Près de 3,5 millions de contaminations ont été recensées en Inde depuis début avril, notamment imputées à une "double mutation" du virus et à des événements de masse, comme la fête religieuse hindoue Khumb Mela qui a rassemblé des millions de pélerins.
Si la flambée enregistrée cette semaine en Asie est liée principalement à la situation en Inde, le Népal a aussi connu une progression fulgurante de l'épidémie (+242%), avec 1400 nouveaux cas quotidiens.
ats/jfe
Variant indien: beaucoup d'inconnues
Après le variant "brésilien" du coronavirus, le variant "indien" suscite à son tour l'inquiétude, au vu de ses caractéristiques et de la rapide dégradation de la situation sanitaire en Inde, mais rien ne prouve pour l'instant qu'il soit plus contagieux ou qu'il rende les vaccins moins efficaces.
Ce variant, appelé par le nom de sa lignée, B.1.617, a été détecté dans l'ouest de l'Inde en octobre.

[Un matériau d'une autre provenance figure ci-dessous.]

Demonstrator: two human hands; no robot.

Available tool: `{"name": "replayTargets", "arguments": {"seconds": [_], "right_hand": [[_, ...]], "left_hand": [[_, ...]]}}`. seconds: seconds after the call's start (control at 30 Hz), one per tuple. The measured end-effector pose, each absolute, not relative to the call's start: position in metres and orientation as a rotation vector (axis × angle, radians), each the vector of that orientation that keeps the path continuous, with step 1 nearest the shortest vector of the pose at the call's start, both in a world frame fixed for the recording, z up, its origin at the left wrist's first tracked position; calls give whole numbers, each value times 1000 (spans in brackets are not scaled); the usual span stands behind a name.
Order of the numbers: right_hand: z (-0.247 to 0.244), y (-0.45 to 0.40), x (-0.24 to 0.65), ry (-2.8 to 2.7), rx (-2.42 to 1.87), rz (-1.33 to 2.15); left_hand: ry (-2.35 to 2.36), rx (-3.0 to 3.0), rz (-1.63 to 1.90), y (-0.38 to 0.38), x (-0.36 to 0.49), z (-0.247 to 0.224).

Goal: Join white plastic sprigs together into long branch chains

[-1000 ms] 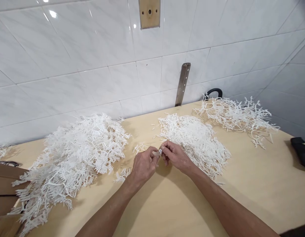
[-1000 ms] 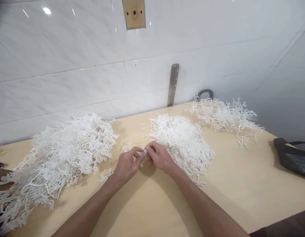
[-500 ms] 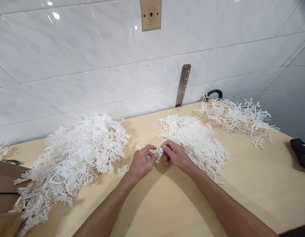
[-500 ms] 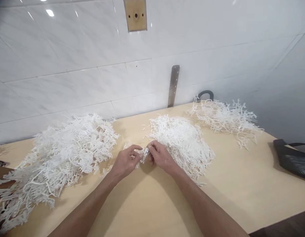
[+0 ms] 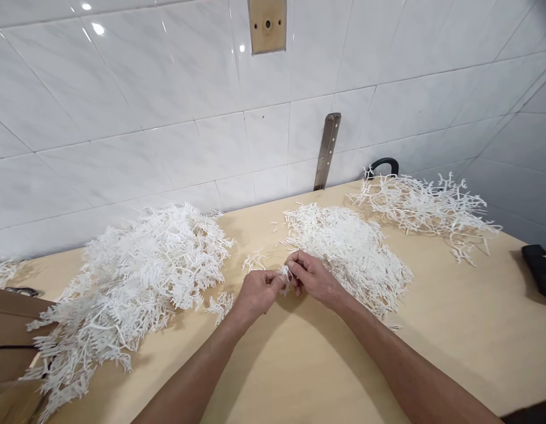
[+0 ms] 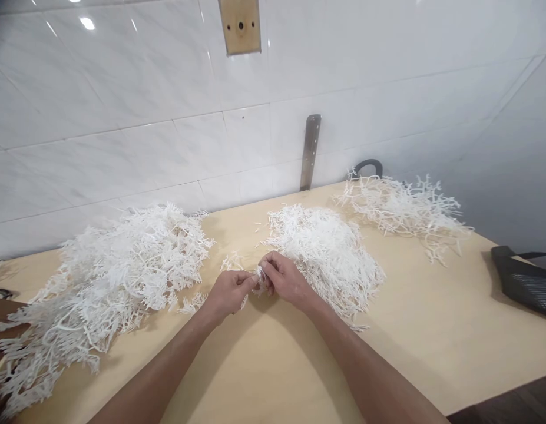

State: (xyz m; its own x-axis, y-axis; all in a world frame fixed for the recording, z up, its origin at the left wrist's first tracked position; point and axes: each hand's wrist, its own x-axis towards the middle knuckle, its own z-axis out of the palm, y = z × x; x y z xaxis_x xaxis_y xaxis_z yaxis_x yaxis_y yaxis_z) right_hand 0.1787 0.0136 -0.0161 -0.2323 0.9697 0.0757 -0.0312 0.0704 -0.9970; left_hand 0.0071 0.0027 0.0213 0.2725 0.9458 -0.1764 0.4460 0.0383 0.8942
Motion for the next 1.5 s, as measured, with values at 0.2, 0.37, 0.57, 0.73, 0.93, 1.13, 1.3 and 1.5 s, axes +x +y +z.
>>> {"name": "replayTargets", "arguments": {"seconds": [0.2, 0.37, 0.57, 0.73, 0.93, 1.13, 1.3, 1.5], "right_hand": [[-10, 11, 180, -1420, -988, 1342], [-8, 11, 180, -1447, -1003, 1295], [-12, 12, 179, -1507, -1112, 1185], [-13, 12, 180, -1510, -1193, 1157], [-15, 15, 183, -1404, -1165, 1311], [-16, 16, 183, -1391, -1185, 1278], [-9, 14, 182, -1396, -1207, 1236], [-4, 9, 180, -1472, -1191, 1166]], "left_hand": [[1358, 1204, 669, -2, 15, 30], [1308, 1039, 759, -2, 17, 29], [1444, 1182, 852, 0, 17, 20], [1565, 1371, 947, 0, 15, 14], [1559, 1518, 1023, 2, 13, 10], [1462, 1704, 1049, 1, 11, 2], [1419, 1756, 1019, 2, 10, 4], [1336, 1689, 876, 7, 6, 14]]}}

Il est qualifié de "double mutant" parce qu'il est notamment porteur de deux mutations préoccupantes au niveau de la protéine de pointe ("spike") du virus Sars-CoV-2.
La première, E484Q, est proche de celle déjà observée sur les variants sud-africain et brésilien (E484K), soupçonnée d'entraîner une moindre efficacité de la vaccination et un risque accru de réinfection. La seconde, L452R, est également présente dans un variant repéré en Californie, et pourrait être capable d'entraîner une augmentation de la transmission. C'est la première fois qu'on les repère ensemble sur un variant ayant une diffusion importante.

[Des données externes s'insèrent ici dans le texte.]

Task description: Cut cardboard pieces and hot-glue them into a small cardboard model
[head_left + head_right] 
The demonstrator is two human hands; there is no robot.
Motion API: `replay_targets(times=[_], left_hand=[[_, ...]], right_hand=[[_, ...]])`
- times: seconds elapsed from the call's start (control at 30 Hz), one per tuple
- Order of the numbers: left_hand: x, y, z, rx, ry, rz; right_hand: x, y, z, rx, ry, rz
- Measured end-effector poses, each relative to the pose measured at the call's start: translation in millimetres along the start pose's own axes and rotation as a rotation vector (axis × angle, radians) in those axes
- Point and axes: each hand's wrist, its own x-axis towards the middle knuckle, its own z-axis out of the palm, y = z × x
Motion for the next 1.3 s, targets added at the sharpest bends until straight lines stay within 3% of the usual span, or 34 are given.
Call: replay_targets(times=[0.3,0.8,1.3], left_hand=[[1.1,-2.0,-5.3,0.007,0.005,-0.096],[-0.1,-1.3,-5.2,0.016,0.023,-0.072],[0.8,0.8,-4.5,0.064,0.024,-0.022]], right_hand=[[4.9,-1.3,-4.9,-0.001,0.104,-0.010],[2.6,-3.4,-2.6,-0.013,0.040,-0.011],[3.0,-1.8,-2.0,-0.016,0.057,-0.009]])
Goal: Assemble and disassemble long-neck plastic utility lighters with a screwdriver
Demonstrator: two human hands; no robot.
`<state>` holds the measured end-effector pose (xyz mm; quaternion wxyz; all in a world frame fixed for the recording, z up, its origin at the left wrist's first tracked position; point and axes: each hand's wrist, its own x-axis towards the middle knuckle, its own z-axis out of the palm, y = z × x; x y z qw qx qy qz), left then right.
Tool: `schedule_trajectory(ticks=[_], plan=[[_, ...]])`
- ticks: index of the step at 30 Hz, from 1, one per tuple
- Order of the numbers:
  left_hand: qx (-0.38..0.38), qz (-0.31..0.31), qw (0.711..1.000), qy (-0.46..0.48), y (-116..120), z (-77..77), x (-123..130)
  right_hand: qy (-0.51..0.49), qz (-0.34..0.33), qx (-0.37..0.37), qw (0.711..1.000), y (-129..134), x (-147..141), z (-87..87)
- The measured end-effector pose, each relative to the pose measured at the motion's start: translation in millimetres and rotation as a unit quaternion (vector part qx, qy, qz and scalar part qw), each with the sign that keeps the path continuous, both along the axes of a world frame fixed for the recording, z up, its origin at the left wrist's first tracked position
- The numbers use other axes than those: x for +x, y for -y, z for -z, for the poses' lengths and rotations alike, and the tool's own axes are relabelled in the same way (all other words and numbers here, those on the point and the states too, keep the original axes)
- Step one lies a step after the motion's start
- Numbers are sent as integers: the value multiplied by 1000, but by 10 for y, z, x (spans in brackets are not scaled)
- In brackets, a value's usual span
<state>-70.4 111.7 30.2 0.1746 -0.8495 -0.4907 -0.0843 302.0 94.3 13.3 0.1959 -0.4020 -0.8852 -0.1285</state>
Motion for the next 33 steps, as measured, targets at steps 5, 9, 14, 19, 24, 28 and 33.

Plus résistant et contagieux?
Ces caractéristiques font craindre qu'il soit plus "résistant" face aux vaccins actuels contre le Covid-19, développés pour reconnaître la protéine spike des souches précédentes du coronavirus. Mais cela n'est pas prouvé pour le moment.

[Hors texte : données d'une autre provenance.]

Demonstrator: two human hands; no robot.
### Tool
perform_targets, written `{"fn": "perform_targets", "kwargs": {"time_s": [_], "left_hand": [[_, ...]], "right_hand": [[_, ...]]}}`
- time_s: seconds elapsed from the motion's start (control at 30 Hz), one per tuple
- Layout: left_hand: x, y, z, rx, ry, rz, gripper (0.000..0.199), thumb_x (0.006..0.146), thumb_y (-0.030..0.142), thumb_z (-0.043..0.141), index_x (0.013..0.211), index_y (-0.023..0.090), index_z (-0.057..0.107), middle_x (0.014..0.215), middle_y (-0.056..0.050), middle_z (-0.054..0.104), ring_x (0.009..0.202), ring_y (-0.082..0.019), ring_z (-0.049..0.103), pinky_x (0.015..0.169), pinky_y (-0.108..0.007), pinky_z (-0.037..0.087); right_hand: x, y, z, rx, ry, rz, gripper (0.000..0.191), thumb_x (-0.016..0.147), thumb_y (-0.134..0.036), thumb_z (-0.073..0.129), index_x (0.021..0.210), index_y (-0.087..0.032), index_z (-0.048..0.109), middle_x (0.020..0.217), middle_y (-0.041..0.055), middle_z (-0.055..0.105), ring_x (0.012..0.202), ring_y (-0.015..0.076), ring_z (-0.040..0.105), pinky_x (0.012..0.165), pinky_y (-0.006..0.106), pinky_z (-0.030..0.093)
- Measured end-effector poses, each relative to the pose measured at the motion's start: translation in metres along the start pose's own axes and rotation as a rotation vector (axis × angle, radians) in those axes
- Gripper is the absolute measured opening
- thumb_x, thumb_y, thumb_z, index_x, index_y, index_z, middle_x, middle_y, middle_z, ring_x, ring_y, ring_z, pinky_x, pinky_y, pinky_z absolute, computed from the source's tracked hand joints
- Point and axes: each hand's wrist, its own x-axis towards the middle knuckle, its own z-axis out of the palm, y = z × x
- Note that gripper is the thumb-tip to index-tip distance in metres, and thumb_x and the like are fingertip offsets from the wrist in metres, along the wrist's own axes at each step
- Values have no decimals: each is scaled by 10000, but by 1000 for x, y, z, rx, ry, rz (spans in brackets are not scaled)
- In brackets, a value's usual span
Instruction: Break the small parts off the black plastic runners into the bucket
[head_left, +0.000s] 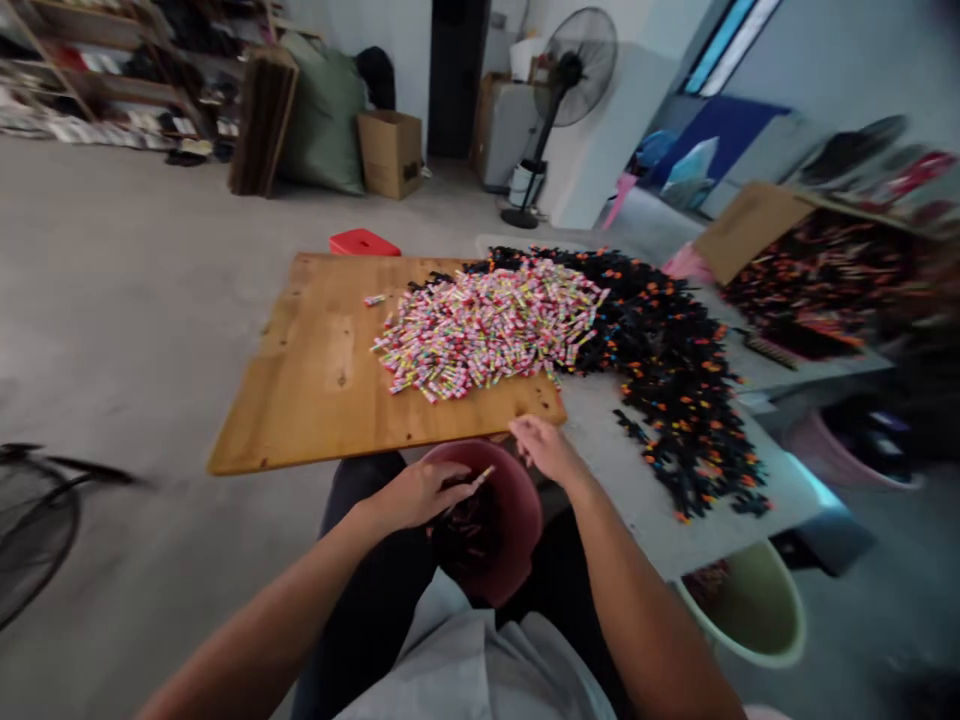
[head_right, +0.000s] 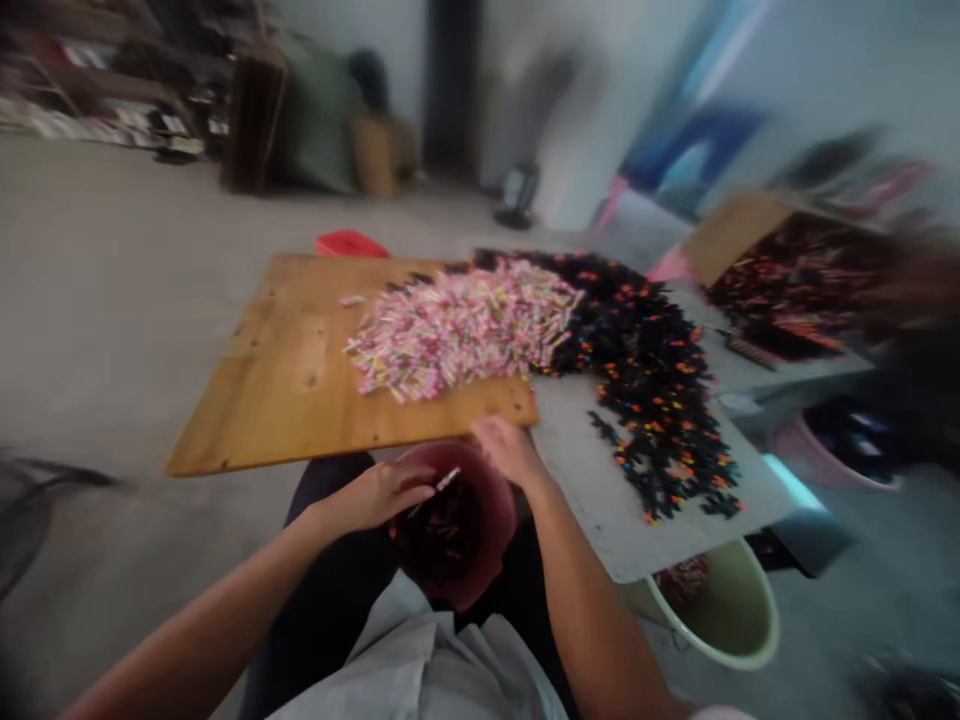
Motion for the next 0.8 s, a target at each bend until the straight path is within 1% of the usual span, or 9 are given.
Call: {"fn": "perform_targets", "kwargs": {"time_s": [0.07,0.17,0.27,0.4,0.47,0.53,0.63,0.7,0.8], "left_hand": [[-3,-13,1,-2,-23,-36,369,992,425,604,1278,222,719,1307,-83,734,1200,-256,685,1080,-351,490],[-6,-27,1,-18,-22,-108,399,982,425,601,1297,202,701,1274,-89,745,1148,-255,708,1033,-357,524],[-6,-27,-1,-31,-32,-150,398,984,424,586,1284,189,699,1176,-85,771,1043,-241,736,954,-342,553],[1,-16,0,-53,-32,-127,352,976,385,591,1235,184,718,1135,-88,779,1025,-234,739,945,-335,556],[5,-14,2,-80,4,-113,343,963,368,612,1234,186,718,1160,-95,774,1022,-234,738,944,-338,561],[10,-14,7,-138,68,-109,362,952,361,633,1257,180,704,1156,-105,774,1007,-231,739,937,-344,571],[19,-13,12,-275,164,-82,432,963,382,638,1337,166,649,1162,-118,767,1051,-233,728,962,-361,573],[24,-10,14,-366,228,-61,505,981,417,630,1423,179,581,1251,-126,736,1130,-237,705,1001,-378,560],[29,-6,12,-474,322,-14,600,985,485,630,1496,198,505,1380,-139,663,1212,-242,665,1065,-402,524]], "right_hand": [[10,28,-41,-297,323,212,369,979,-476,508,1032,-186,731,933,102,747,893,241,707,825,341,546],[19,64,-94,-458,499,443,392,917,-320,553,1200,-99,709,1249,280,673,1124,360,670,965,498,502],[22,90,-124,-541,503,600,457,849,-300,643,1244,-79,705,1326,342,613,1149,411,658,973,555,486],[25,104,-131,-594,385,617,360,808,-261,672,1125,-113,758,1187,267,703,1130,403,678,961,508,502],[25,102,-123,-628,373,529,360,812,-253,658,1136,-125,748,1181,246,712,1120,395,682,953,493,507],[23,88,-106,-615,419,345,388,821,-262,643,1175,-124,720,1199,238,708,1108,376,683,955,471,510],[13,47,-59,-379,430,18,390,822,-292,641,1184,-157,692,1146,168,739,1009,300,703,935,409,531],[3,11,-20,-159,313,-116,388,841,-337,653,1202,-197,677,1126,115,751,913,257,710,881,391,554],[-8,-37,34,56,93,-239,354,861,-364,686,1190,-233,685,1147,86,754,962,245,713,898,386,552]]}}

L'autre inquiétude est qu'il s'agisse d'un variant plus contagieux, qui facilite donc une augmentation du nombre de contaminations, à l'heure où de nombreux pays tentent de juguler une deuxième ou une troisième vague de l'épidémie. Mais la plus grande contagiosité de ce variant n'est pas établie scientifiquement.
D'autant que, plusieurs mois après sa découverte, ce variant est loin de s'imposer par rapport aux autres, notamment le variant britannique. Même dans l'Etat où il a émergé (Maharastra), il ne représentait courant mars que 15% à 20% des échantillons séquencés, selon le ministère de la santé Indien. Et il est encore plus minoritaire dans le reste du pays.